If you’ve been in the cattle business long you have probably heard of the downer cow syndrome, or chances are, have had a downer cow of your own. This is a very common presentation and vets frequently get called out to examine cows that, for any number of reasons, are down and cannot get up. There is some irony in this condition as the apparent superficial problem is quiet easy to identify – the cow’s inability to rise. However, identifying the underlying cause for her apparent problem can be challenging and complex, hence the term, downer cow ‘syndrome’.
Part of the challenge with the downer cow is that proper examination can be difficult. Pregnancy status can be determined by rectal palpation, the cow can be thoroughly examined for injury or other disease such as mastitis or metritis and simple bloodwork can determine electrolyte status in the case of suspected milk fever or grass tetany. The age and nutritional status of the cow should be considered as well as her proximity to calving. If the cow had difficulty calving or assistance was provided this could predispose her to certain conditions.
Unfortunately, numerous initial disease conditions can result in a downer cow and at times it is a complex interaction of multiple conditions. Furthermore, once a cow is down she becomes susceptible to a cascade of events that may include muscle damage and subsequent organ damage, hip dislocation or other orthopedic injuries as she struggles to get up, as well as dehydration and further electrolyte imbalance from a lack of access to sufficient water and feed.

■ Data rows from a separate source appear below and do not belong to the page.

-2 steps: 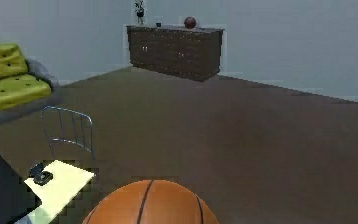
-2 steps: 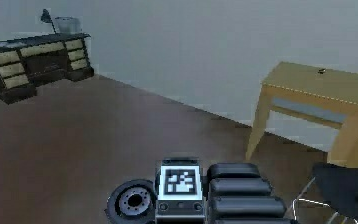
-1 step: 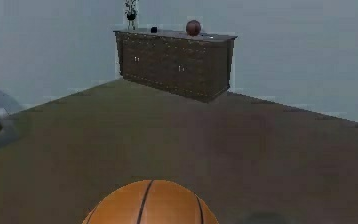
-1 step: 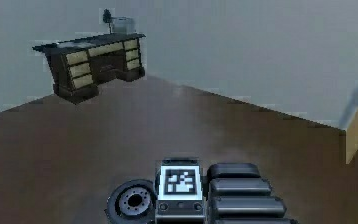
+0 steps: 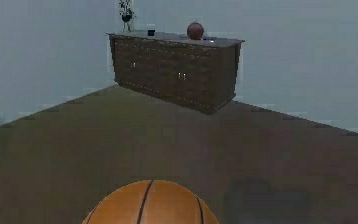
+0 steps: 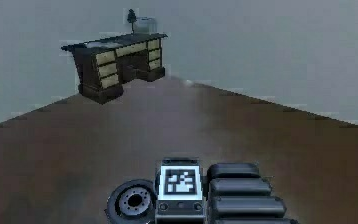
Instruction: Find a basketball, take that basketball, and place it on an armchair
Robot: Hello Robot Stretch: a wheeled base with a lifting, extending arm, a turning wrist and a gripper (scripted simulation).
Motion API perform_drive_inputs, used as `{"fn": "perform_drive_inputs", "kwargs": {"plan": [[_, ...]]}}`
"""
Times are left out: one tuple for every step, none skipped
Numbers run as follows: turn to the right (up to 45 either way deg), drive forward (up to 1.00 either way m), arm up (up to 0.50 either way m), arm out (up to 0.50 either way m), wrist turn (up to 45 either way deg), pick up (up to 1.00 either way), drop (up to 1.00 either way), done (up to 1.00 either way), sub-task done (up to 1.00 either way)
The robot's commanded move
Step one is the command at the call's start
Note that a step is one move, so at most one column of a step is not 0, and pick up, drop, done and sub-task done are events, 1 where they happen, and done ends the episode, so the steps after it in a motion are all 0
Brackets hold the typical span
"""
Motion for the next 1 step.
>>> {"fn": "perform_drive_inputs", "kwargs": {"plan": [[-45.0,0.00,0.00,0.00,0.0,0.00,0.00,0.00,0.00]]}}
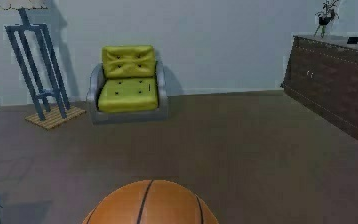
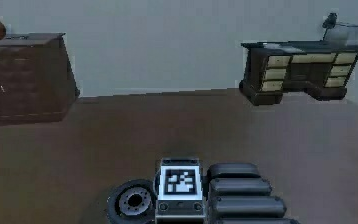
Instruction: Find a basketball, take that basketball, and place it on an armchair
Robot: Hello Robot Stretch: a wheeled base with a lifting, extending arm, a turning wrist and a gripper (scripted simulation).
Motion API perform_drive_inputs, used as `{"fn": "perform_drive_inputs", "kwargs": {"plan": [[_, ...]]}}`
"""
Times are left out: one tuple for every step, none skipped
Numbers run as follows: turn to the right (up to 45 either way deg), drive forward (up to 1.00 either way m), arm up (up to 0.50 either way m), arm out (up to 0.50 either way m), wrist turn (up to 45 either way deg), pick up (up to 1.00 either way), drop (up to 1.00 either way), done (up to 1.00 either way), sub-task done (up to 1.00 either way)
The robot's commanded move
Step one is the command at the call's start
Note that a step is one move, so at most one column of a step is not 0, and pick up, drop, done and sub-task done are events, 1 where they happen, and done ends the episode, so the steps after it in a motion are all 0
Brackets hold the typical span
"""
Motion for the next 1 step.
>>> {"fn": "perform_drive_inputs", "kwargs": {"plan": [[-6.0,0.00,0.00,0.00,0.0,0.00,0.00,0.00,0.00]]}}
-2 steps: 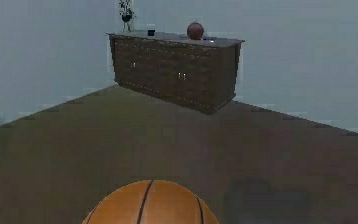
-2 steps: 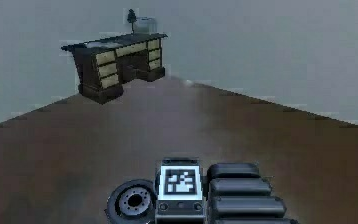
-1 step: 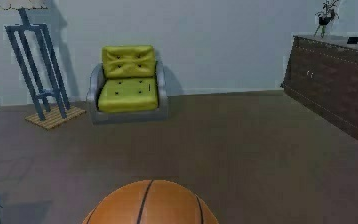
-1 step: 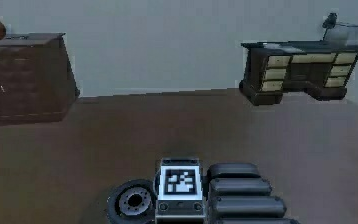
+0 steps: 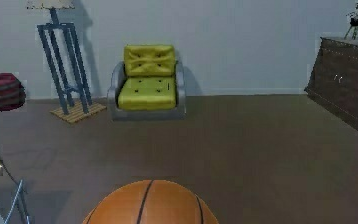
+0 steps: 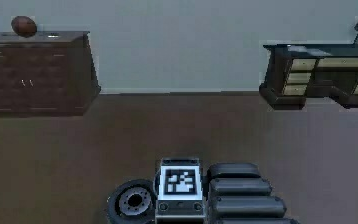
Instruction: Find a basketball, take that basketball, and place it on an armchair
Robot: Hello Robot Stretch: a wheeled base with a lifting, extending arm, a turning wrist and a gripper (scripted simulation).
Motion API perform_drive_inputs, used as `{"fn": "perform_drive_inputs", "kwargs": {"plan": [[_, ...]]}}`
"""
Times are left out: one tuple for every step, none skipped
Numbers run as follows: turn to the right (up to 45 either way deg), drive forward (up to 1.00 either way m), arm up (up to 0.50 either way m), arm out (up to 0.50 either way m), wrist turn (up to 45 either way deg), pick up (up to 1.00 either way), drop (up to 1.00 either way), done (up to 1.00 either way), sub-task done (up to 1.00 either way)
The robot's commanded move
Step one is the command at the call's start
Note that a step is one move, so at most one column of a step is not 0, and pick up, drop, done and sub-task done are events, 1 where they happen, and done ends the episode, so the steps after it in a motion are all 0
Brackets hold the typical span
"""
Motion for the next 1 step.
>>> {"fn": "perform_drive_inputs", "kwargs": {"plan": [[0.0,1.00,0.00,0.00,0.0,0.00,0.00,0.00,0.00]]}}
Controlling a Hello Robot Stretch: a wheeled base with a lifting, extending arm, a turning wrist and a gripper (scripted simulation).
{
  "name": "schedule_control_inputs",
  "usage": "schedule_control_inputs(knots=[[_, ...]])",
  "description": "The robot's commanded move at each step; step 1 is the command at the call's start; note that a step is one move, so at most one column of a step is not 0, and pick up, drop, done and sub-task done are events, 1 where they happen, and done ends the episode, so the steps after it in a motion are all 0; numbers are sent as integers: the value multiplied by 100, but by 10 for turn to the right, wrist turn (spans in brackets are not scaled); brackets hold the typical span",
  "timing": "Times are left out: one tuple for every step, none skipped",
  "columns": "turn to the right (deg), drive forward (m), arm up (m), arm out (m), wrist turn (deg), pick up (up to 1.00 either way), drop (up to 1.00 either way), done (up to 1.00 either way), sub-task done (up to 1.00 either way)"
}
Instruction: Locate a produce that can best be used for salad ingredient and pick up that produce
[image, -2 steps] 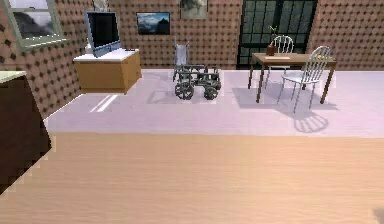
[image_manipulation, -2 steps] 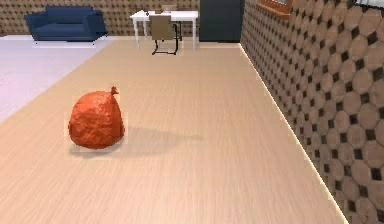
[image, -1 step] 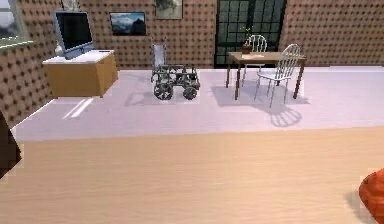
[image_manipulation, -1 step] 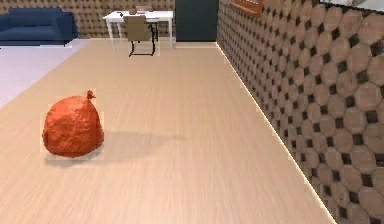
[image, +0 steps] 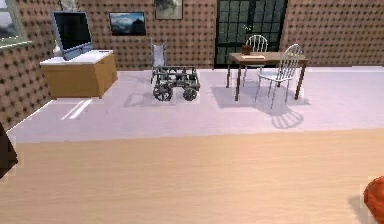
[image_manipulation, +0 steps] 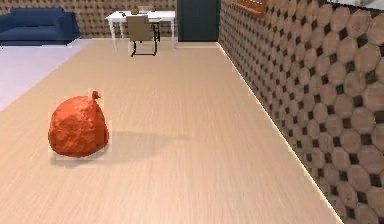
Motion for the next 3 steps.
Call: schedule_control_inputs(knots=[[-450,0,0,0,0,0,0,0,0],[-360,0,0,0,0,0,0,0,0],[0,15,0,0,0,0,0,0,0]])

Treatment should be based on the diagnosed condition or most likely condition if a definite diagnosis cannot be made. More common conditions include:  injury to a limb or to the back from a fall or from being ridden by the bull or other cows, calving paralysis from a difficult calving, low electrolyte levels such as calcium, magnesium, phosphorus or potassium, systemic disease such as cancer, mastitis or anaplasmosis or simply from poor nutritional status that may or may not be coupled with old age. The most important aspect in regards to treatment is to administer it promptly. The longer a cow is down, no matter her condition, the poorer her prognosis, understanding that her condition gets more complex as that cascade of secondary events kicks in. For most cows intravenous supplementation with fluids and electrolytes is recommended and may result in an immediate response. Treatment with anti-inflammatories and antibiotics may also be necessary. For those cows that do not respond quickly, periodic lifting and assistance to stand by use of a sling or ‘hip huggers’ may be required. My experience suggests that if the cow is not up within 2-3 days the prognosis becomes grave.
Ultimately prompt, thoughtful treatment and persistence is paramount to getting the downer cow back on her feet. Proper nutrition and mineral supplementation this winter are a good means for prevention.
Darren Loula, DVM, is owner of Christian County Veterinary Service, LLC, a mobile large animal vet clinic.